- Texte visé : Texte de la commission sur la proposition de loi de M. Charles Rodwell et plusieurs de ses collègues visant à renforcer la sécurité, la rétention administrative et la prévention des risques d’attentat (2180)., n° 2468-A0
- Stade de lecture : 1ère lecture (1ère assemblée saisie)
- Examiné par : Assemblée nationale (séance publique)

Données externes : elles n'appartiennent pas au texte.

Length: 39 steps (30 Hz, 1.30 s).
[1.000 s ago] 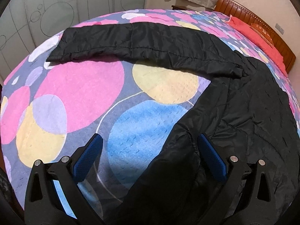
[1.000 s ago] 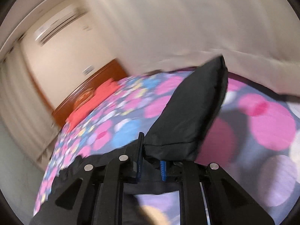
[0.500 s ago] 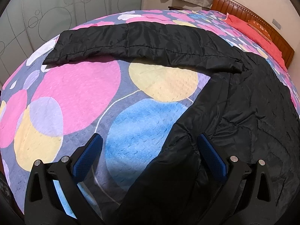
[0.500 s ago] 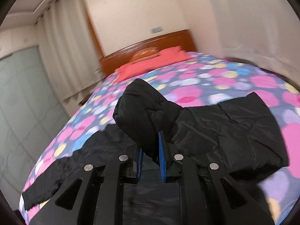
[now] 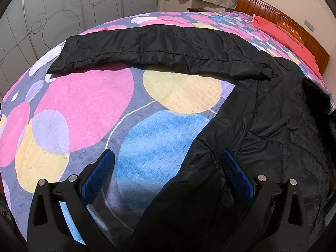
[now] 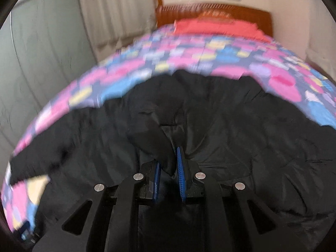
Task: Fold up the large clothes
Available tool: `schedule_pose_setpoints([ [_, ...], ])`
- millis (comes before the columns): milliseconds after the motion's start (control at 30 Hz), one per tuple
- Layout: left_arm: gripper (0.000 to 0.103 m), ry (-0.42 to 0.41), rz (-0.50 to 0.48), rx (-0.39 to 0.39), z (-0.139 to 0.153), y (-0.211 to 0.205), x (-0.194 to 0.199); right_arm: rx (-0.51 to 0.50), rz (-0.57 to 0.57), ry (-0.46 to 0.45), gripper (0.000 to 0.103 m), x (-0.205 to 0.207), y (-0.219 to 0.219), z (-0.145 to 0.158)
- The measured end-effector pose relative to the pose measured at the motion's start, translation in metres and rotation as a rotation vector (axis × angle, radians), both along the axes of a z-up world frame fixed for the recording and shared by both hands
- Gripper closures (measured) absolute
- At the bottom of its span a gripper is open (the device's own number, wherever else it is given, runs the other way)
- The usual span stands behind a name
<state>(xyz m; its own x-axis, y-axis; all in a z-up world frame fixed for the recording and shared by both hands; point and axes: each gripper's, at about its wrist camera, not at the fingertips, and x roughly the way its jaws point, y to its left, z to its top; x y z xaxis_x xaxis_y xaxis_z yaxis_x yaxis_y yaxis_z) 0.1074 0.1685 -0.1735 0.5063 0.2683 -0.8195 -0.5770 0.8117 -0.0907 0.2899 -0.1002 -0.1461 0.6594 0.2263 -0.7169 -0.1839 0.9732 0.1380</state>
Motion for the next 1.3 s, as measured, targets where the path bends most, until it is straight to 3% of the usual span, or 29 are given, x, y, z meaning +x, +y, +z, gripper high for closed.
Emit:
schedule_pose_setpoints([
  [67, 0.002, 0.001, -0.001, 0.003, 0.000, 0.000, 0.001, -0.040, 0.027, 0.077, 0.084, 0.006, 0.009, -0.017],
  [167, 0.002, 0.003, -0.002, 0.006, 0.000, 0.000, 0.002, -0.066, 0.041, 0.080, 0.075, 0.003, 0.014, -0.017],
  [233, 0.002, 0.004, -0.002, 0.008, -0.001, 0.000, 0.002, -0.029, 0.092, 0.080, 0.043, -0.002, 0.017, -0.011],
  [267, 0.002, 0.004, -0.002, 0.008, -0.001, 0.000, 0.002, -0.019, 0.108, 0.072, 0.040, -0.006, 0.020, -0.009],
  [367, 0.002, 0.004, -0.003, 0.007, -0.001, 0.000, 0.002, -0.002, 0.145, 0.027, 0.040, -0.023, 0.020, 0.006],
  [467, 0.002, 0.004, -0.002, 0.008, -0.001, 0.000, 0.002, 0.053, 0.100, -0.027, 0.040, -0.038, -0.011, 0.027],
  [567, 0.002, 0.004, -0.003, 0.009, -0.001, 0.000, 0.002, 0.084, -0.051, -0.079, 0.041, -0.039, -0.075, 0.043],
  [633, 0.002, 0.004, -0.002, 0.010, -0.001, 0.000, 0.003, 0.067, -0.212, -0.088, 0.050, -0.029, -0.131, 0.048],
  [733, 0.002, 0.005, -0.003, 0.013, -0.002, 0.001, 0.003, 0.048, -0.402, -0.070, 0.056, -0.011, -0.203, 0.040],
  [833, 0.002, 0.008, -0.003, 0.017, -0.002, 0.001, 0.004, -0.009, -0.494, -0.027, 0.058, 0.003, -0.240, 0.023],
  [967, 0.002, 0.011, -0.004, 0.022, -0.002, 0.000, 0.004, -0.075, -0.496, 0.071, 0.058, 0.018, -0.248, -0.016],
  [1033, 0.002, 0.011, -0.004, 0.024, -0.003, 0.000, 0.005, -0.090, -0.485, 0.067, 0.058, 0.022, -0.247, -0.031],
  [1200, 0.002, 0.011, -0.005, 0.023, -0.003, 0.000, 0.005, -0.132, -0.507, 0.057, 0.058, 0.012, -0.237, -0.017],
  [1300, 0.002, 0.012, -0.005, 0.025, -0.003, -0.001, 0.005, -0.078, -0.486, 0.019, 0.057, 0.000, -0.225, -0.005],
])
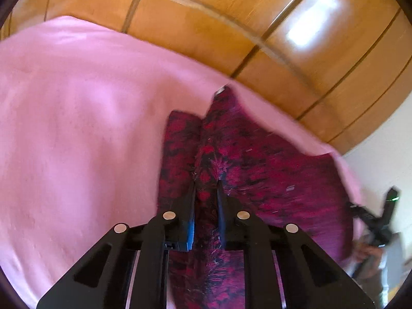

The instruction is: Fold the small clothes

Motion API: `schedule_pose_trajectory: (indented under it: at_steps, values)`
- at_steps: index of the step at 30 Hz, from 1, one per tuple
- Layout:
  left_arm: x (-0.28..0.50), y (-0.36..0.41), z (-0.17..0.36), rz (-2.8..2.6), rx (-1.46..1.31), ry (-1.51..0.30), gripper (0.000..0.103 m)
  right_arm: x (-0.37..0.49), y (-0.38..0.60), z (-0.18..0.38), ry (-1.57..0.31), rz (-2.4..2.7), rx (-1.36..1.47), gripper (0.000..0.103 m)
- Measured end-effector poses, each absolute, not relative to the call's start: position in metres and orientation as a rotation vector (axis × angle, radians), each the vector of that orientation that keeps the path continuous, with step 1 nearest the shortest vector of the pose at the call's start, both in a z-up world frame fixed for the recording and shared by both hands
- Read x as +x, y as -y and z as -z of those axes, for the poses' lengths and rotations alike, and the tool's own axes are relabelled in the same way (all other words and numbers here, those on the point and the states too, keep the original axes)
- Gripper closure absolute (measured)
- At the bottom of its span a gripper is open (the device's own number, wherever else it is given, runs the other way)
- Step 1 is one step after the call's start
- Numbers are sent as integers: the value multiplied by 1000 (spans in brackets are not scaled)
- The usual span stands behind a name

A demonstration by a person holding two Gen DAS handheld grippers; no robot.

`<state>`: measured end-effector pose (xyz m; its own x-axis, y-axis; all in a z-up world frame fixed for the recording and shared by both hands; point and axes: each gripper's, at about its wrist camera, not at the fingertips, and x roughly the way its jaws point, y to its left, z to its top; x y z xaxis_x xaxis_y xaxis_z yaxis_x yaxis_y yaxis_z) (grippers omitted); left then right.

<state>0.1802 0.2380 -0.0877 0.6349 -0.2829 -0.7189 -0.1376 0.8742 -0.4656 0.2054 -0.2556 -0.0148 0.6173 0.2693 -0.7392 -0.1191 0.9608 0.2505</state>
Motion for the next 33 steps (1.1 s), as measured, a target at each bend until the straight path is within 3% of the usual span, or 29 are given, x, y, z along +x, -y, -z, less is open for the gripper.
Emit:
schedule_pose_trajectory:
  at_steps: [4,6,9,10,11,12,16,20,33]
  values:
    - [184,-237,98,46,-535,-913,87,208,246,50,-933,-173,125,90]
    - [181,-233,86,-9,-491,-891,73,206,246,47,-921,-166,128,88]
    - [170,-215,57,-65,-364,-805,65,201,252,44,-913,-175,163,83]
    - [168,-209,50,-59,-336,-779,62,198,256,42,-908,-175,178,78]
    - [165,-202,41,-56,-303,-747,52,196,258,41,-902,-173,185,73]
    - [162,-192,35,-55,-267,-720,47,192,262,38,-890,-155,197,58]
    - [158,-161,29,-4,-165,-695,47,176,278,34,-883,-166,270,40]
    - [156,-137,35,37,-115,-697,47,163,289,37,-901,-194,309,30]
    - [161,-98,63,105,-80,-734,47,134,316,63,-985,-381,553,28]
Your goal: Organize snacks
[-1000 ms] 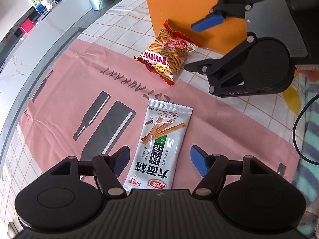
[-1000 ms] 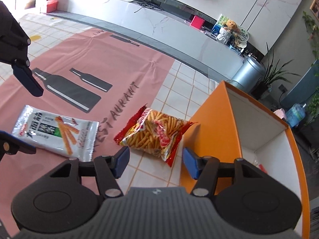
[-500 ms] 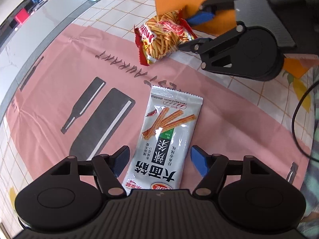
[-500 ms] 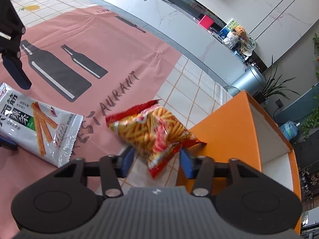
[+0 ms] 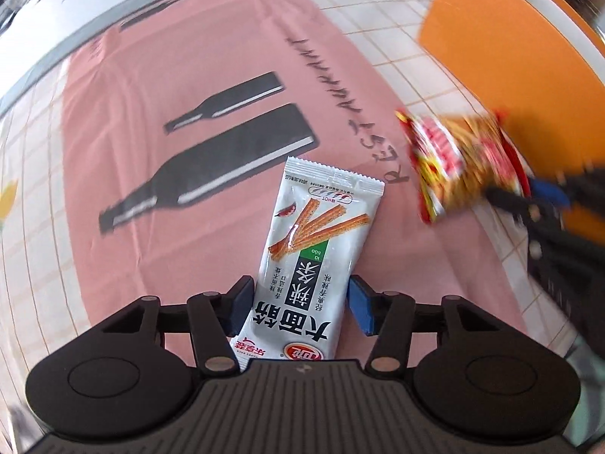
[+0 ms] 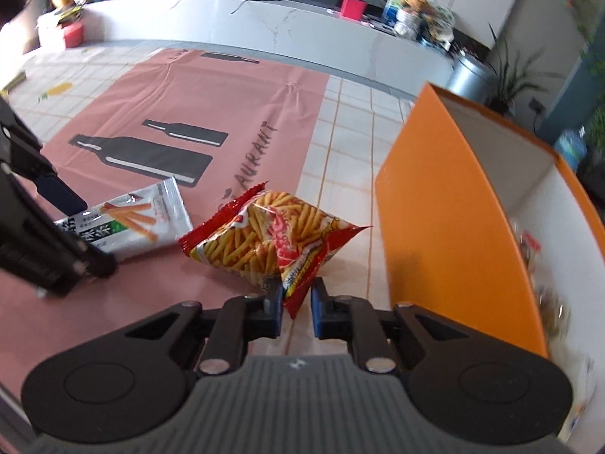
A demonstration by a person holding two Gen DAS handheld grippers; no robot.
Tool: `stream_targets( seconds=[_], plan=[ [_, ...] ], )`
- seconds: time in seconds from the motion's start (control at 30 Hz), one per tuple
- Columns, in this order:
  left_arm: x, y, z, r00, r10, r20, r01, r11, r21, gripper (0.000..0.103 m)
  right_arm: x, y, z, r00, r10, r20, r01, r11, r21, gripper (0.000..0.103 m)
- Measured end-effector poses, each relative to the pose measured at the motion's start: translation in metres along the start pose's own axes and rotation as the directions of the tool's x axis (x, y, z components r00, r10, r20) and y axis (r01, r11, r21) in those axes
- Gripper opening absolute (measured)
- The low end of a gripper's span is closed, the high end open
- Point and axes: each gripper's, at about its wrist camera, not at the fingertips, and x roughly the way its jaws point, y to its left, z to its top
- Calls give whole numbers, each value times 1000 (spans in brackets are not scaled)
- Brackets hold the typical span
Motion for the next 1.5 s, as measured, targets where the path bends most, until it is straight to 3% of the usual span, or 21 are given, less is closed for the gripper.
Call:
stream_targets(
  seconds=[0.13, 0.37, 0.43, 0.57, 0.6, 0.73, 0.8, 0.87, 1.03, 1.27, 1.5],
  plan=[
    [-7, -6, -18, 998, -66, 14, 67, 991, -114, 62, -14, -3, -20, 999, 15, -37, -9, 989, 145, 10],
    [-14, -35, -46, 998, -33, 47, 41, 985, -170, 61, -37, -5, -50, 996, 62, -67, -45, 972, 231, 11],
    [-15, -38, -53, 998, -42, 51, 51, 983, -176, 61, -41, -3, -57, 991, 112, -71, -95, 972, 216, 19],
    [-19, -39, -65, 997, -32, 67, 45, 976, -215, 62, -55, 2, -67, 983, 176, -57, -165, 972, 165, 24],
    [-19, -39, -66, 997, -27, 71, 42, 973, -227, 62, -59, 3, -67, 983, 180, -48, -172, 975, 138, 31],
    [-21, -33, -73, 997, 12, 71, 7, 965, -262, 62, -72, 8, -61, 995, 101, 21, -100, 994, -31, 49],
    [-23, -29, -76, 997, 8, 74, 14, 957, -291, 62, -77, 8, -55, 994, 78, 70, -70, 991, -110, 54],
    [-24, -25, -78, 997, 1, 80, 24, 948, -317, 62, -80, 6, -47, 990, 76, 117, -58, 988, -146, 54],
    [-22, -27, -80, 996, 9, 90, 21, 944, -330, 62, -75, -3, -29, 979, 83, 187, -67, 993, -93, 45],
    [-21, -26, -84, 994, -2, 105, 38, 939, -341, 63, -44, -4, -34, 996, 45, 71, -45, 999, 0, 41],
    [-22, -27, -86, 993, -5, 115, 45, 937, -346, 63, -47, -9, -55, 991, 134, -28, -126, 971, 202, 38]
  ],
)
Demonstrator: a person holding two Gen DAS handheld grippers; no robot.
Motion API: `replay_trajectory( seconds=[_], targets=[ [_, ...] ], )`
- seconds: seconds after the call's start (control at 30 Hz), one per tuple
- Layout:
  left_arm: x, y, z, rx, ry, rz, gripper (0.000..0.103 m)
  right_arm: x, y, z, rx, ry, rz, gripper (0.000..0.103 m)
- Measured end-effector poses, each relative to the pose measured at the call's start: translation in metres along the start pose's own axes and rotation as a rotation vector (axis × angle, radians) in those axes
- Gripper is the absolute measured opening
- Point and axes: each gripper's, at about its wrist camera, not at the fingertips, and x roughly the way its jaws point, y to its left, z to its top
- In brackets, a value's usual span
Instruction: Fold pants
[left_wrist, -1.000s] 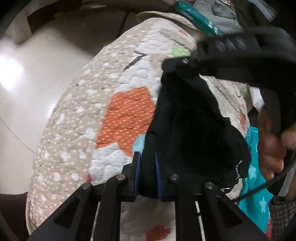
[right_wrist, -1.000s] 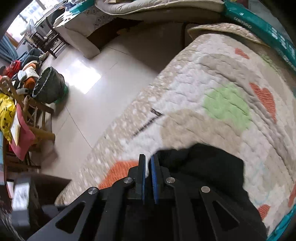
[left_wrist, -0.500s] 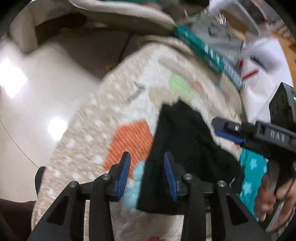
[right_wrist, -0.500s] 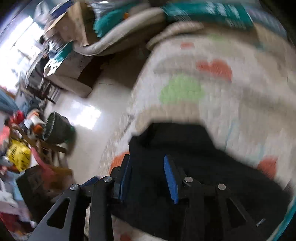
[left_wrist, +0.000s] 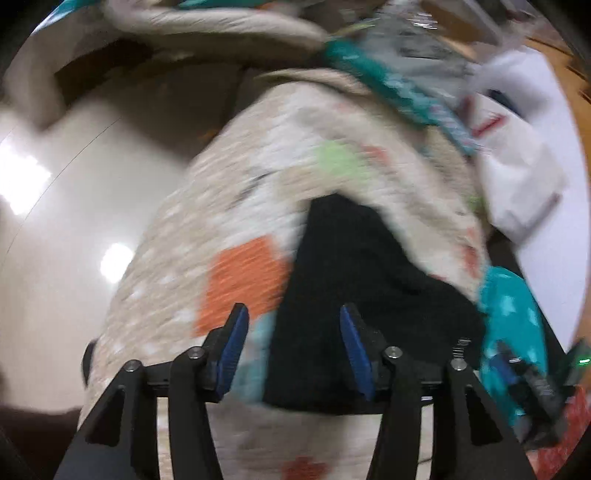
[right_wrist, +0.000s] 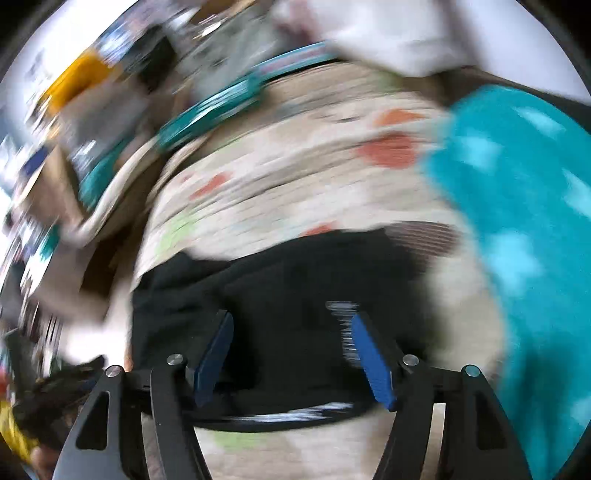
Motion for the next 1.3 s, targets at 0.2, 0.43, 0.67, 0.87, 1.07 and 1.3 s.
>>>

À la première phrase de l’alinéa 12, supprimer les mots :
« choisi par la personne concernée ».
Le présent amendement vise à rectifier une absurdité. Il apparait insensé que la personne à l’égard de qui il existe des « raisons sérieuses de penser que son comportement constitue une menace grave pour l’ordre et la sécurité publique à raison de son adhésion à des théories incitant ou faisant l’apologie d’actes de terrorisme », puisse choisir son psychiatre. Il est question ici de sécurité. La sécurité n’est pas un sujet avec lequel il est possible de tergiverser.
Dans sa rédaction, le praticien est librement choisi par la personne faisant l’objet d’une injonction parmi une liste établie par la cour d’appel du ressort concerné. Ce mécanisme présente deux défauts structurels.
- D’une part, il permet à la personne concernée d’orienter stratégiquement son choix vers un praticien qu’elle va juger favorable, compromettant ainsi l’impartialité objective de l’examen et de la fiabilité du certificat médical qui en découle.
- D’autre part, cela crée un levier dilatoire : la personne concernée peut refuser de choisir, contester la liste, ou multiplier les démarches autour de la désignation retardant ainsi tout le processus.
Le présent amendement vise à supprimer ce choix libre parmi les praticiens figurant sur la liste établie par la cour d'appel.
Il n’y a pas lieu d’établir une nouvelle procédure alors que des mécanismes identiques sont prévu par le code de la santé publique. Dans ce cas de figure, le praticien est directement désigné par l’instance judiciaire et non la personne concernée.
Il est également cohérent avec la nature de la mesure : l'injonction d'examen psychiatrique est une mesure de police administrative ordonnée par le préfet dans un objectif de prévention du terrorisme. Il serait paradoxal qu'une mesure de cette nature, prononcée sans le consentement de la personne, laisse à celle-ci le choix de son examinateur dans des conditions qui peuvent en affecter l'issue.